What you have to do » Each entry below should be reproduced character for character.

<<<<

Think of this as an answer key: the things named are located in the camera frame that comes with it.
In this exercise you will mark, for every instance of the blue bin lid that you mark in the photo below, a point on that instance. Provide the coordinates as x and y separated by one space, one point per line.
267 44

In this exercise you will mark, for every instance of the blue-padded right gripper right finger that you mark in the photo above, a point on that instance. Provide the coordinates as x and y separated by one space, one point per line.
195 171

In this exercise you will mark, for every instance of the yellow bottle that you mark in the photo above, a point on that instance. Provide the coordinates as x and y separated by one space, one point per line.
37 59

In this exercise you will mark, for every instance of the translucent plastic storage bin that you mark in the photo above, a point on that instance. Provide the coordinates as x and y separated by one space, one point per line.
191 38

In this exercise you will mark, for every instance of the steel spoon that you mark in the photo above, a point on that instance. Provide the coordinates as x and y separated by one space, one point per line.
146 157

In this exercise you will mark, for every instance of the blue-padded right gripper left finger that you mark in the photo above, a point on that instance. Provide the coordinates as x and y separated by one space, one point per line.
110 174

>>>>

Solution to this exercise »
Think of this as an answer key: the things named are located in the camera frame that comes with it.
In this exercise you will mark, for every instance of the blue bin lid that you mark in the photo below, a point on that instance. Provide the coordinates as x and y separated by one space, one point per line.
267 44

In this exercise you will mark, for every instance of the blue-padded right gripper right finger that you mark in the photo above, a point on that instance. Provide the coordinates as x and y separated by one space, one point per line.
195 171

In this exercise you will mark, for every instance of the yellow bottle that you mark in the photo above, a point on that instance. Provide the coordinates as x and y separated by one space, one point per line.
37 59

In this exercise you will mark, for every instance of the translucent plastic storage bin that you mark in the photo above, a point on that instance. Provide the coordinates as x and y separated by one space, one point per line.
191 38

In this exercise you will mark, for every instance of the steel spoon that you mark in the photo above, a point on that instance. Provide the coordinates as x and y separated by one space, one point per line.
146 157

In this exercise you will mark, for every instance of the blue-padded right gripper left finger that you mark in the photo above, a point on that instance. Provide the coordinates as x and y separated by one space, one point per line.
110 174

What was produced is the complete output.